1

I am geocoding a dataset using the column 'Address'. I would like to either add the string 'N/A' to the row 'lat' when an attribute exception is thrown or simply remove that row if the error is thrown.

Here is what I have tried to make the row with the exception say 'N/A':

try:
    addresses['lat'] = addresses['Address'].apply(addLat)
    addresses['long'] = addresses['Address'].apply(addLong)
except AttributeError:
  addresses['lat'] = 'N/A' # this makes every column say N/A

I have also tried:

try:
    addresses['lat'] = addresses['Address'].apply(addLat)
    addresses['long'] = addresses['Address'].apply(addLong)
except AttributeError:
  addresses['lat'] = 'N/A' # this makes every column say N/A
  pass # this makes the lat column not exists

but the result of this is having no lat/long columns at all.

My question is, how can I access the specific index of the exception and either ignore or insert 'N/A' during an exception?

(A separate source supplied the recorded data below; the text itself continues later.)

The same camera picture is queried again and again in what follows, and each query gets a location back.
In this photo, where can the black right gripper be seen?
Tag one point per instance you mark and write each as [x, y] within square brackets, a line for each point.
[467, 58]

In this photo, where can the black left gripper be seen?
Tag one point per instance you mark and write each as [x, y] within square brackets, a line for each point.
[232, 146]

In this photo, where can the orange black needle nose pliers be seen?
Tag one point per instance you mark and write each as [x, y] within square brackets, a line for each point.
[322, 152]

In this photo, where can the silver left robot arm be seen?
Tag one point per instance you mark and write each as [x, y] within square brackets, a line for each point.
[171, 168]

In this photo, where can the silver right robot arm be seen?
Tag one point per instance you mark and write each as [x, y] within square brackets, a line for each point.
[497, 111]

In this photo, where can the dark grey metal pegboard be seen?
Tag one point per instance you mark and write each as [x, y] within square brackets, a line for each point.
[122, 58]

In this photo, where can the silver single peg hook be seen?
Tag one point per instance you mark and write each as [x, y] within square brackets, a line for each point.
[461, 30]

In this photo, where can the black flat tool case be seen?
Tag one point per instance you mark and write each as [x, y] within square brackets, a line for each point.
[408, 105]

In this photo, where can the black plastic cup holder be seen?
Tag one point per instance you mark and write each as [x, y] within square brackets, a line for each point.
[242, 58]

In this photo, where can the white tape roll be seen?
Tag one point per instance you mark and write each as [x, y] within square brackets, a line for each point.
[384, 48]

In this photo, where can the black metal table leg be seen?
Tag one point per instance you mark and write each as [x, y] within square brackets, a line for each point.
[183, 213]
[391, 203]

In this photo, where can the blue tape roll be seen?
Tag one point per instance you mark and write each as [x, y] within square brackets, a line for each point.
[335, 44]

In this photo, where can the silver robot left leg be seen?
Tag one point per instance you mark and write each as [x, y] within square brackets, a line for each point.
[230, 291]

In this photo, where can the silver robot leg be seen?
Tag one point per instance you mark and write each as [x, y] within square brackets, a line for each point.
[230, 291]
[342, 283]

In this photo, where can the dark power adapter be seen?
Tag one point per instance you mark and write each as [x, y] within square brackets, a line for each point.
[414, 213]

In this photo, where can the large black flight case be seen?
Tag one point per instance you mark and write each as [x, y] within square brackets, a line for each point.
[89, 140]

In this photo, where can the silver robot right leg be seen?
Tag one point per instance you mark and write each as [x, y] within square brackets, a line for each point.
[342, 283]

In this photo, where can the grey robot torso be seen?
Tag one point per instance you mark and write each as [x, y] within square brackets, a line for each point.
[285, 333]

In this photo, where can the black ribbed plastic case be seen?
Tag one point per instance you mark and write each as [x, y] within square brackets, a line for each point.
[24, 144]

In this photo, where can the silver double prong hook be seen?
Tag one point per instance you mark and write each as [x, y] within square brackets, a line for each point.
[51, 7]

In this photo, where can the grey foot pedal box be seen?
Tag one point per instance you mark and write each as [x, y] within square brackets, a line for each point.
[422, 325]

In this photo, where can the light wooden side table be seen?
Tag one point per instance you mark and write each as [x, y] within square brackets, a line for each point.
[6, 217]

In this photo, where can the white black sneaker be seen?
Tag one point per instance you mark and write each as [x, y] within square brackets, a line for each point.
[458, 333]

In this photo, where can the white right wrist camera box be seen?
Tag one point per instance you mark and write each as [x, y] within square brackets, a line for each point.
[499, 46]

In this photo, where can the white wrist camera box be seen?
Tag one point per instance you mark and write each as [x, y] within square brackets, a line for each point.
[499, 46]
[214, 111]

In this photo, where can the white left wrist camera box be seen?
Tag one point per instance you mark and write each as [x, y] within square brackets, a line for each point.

I have confirmed that the geocode function works on multiple individual rows of the dataset & am certain that my geocoding function is not the issue.

1 Answer 1

2

You want to include your exception handling inside of the apply method. This uses a wrapper function exception_handler to handle exceptions for the inner function:

def exception_handler(func, x):
    try:
        return func(x)
    except AttributeError:
        return 'N/A'
    
addresses['lat'] = addresses['Address'].apply(lambda x: exception_handler(addLat, x))
addresses['long'] = addresses['Address'].apply(lambda x: exception_handler(addLong, x))

Alternatively, you could add the try except block to your addLat and addLong functions.